Experimental archaeology: recreating past behaviors to understand  material remains

∙ Making artifacts

∙ Fired ceramics

∙ How artifacts were used

Ethnoarchaeology: participating/observing current living cultures and  applying to archaeology & material remains, social relationships

∙ Lewis Binford studied Eskimo Hunters in Alaska, made the Binford Drop/Toss  Model around a fire pit

∙ Links human behavior with observable material remain to explain relationship  between people’s behaviors and objects

Zooarchaeology and Paleoethnobotany

Zooarchaeology: study of past human/animal relation from faunal (animal)  remains  If you want to learn more check out What are the four important determinants of productivity?
If you want to learn more check out What are the types of fat substitutes?

Recovery Methods:

∙ Screening with window mesh/screen (standard = ¼ inch)

∙ Floatation

∙ Column Sampling (50x50cm units)

∙ Bulk Samples

Primary Data

∙ Identify it, type of animal, age, sex, what bone it is, what side is it ∙ NISP=number of individual specimens

∙ Any modifications to it? Taphonomic (weathered) or cultural (done by humans)?  

Secondary Data

∙ MNI=minimum number of individuals

o Ex. 5 right adult femurs, 4 left adult femurs, 1 left juvenile femur, at least  6 deer

∙ Biomass: total weight of animal when alive

∙ Species diversity (how many found at site) and Species Equitability Paleoethnobotany: analysis and interpretation of plant remains

Types of macrobotanical remains (nonmicroscopic)

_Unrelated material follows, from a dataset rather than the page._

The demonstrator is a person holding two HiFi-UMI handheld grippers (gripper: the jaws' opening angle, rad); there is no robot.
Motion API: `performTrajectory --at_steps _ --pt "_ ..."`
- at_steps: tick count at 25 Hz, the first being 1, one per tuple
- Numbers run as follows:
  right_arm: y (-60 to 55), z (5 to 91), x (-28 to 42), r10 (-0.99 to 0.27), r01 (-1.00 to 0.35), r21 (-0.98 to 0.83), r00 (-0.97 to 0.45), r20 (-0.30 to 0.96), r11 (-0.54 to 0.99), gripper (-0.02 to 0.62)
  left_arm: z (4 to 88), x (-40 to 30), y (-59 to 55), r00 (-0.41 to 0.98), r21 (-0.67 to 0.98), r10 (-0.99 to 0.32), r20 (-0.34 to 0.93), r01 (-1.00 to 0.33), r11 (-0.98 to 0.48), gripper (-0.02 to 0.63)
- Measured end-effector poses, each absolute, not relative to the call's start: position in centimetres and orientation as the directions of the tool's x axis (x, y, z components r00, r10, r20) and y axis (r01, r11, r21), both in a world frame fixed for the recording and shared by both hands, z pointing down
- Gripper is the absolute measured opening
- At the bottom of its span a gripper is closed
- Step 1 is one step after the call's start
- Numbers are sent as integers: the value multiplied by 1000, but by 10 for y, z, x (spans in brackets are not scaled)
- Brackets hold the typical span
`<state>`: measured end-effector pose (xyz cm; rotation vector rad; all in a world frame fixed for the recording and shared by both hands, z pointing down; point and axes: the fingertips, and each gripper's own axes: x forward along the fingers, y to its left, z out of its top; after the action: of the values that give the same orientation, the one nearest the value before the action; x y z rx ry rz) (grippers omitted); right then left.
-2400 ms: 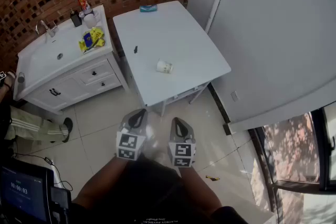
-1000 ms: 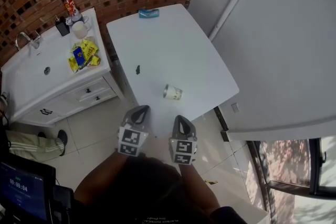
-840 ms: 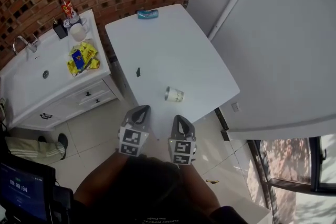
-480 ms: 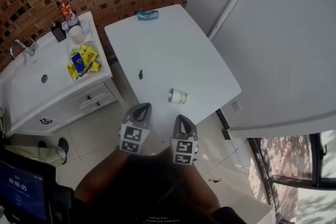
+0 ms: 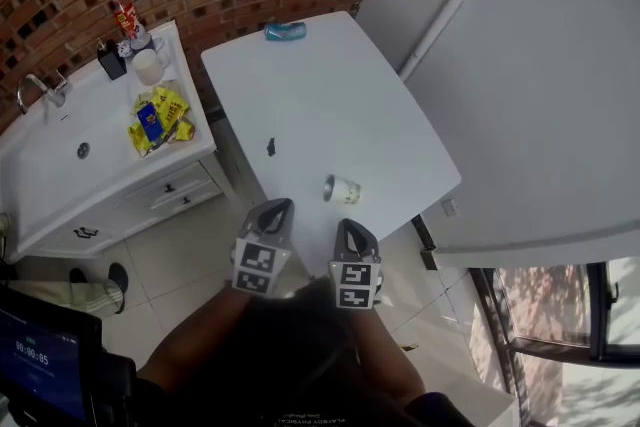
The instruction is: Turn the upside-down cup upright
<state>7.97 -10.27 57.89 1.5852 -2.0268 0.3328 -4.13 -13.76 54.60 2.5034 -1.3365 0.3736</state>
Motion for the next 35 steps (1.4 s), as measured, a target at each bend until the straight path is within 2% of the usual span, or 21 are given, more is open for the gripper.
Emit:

a. Wood, seeds, nuts, nutshells, corn cobs

a. Charred/carbonized, desiccated, waterlogged, mineralized

Types of microbotanical remains

a. Phytoliths (tiny silica particles in plants), pollen grains

a. Sediments, cooking residues, tooth calculus, working edges of tools Other types of evidence for plant use

a. Plant impressions on pottery, plants used as tools, processing tools, depictions,  chemical signatures (residues, isotopes)

Bioarchaeology

Bioarchaeology: study of human skeletal remains

∙ Analyze remains to understand health, life, death, of people in the past ∙ Skeletal remains analyzed in complete or near-complete bone fragments

Osteology: study of bones

Burial population: group of human burials restricted to certain time period/region,  usually in well-defined cemeteries

∙ Mixed burials

o Charnel house: structure that eastern Native Americans used to lay out  the dead where the body would decompose, the bones would be  

buried/cremated after, lead to bundle burial

o Bundle burial: flexed burial, one is put in fetal position and wrapped in  fabrics

Age-of-death identifiable by:

a. Tooth eruption, tooth wear & loss

b. Bone fusion

c. Suture fusion

d. Bone wear

Paleopathology: study of ancient patterns of disease/disorders Porotic hyperostosis: iron deficiency in skull. Spongy appearance Cribra orbitalia: porotic hyperostosis in eyes

Harris lines: horizontal lines near the ends of long bones indicating trauma, stress,  stop of growth, malnutrition. Disappear later in life  

Enamel hypoplasias: essentially Harris lines on teeth, but stay forever

Osteoarthritis: loss of cartilage between joints from overuse, leads to eburnation (very smooth parts as a result of bones rubbing together)

Paleodemography: study of ancient demographic patterns and trends

a. Life expectancy at birth

b. Age profile of population

c. Patterns in ages of death

d. Mortality profiles (charts that show ages of death)

Diets can be reconstructed from skeletal remains Caries: cavities, form when food stays on your teeth. Bacteria forms on it and it  dissolves tooth enamel and can make holes in your mouth. Can lead to death.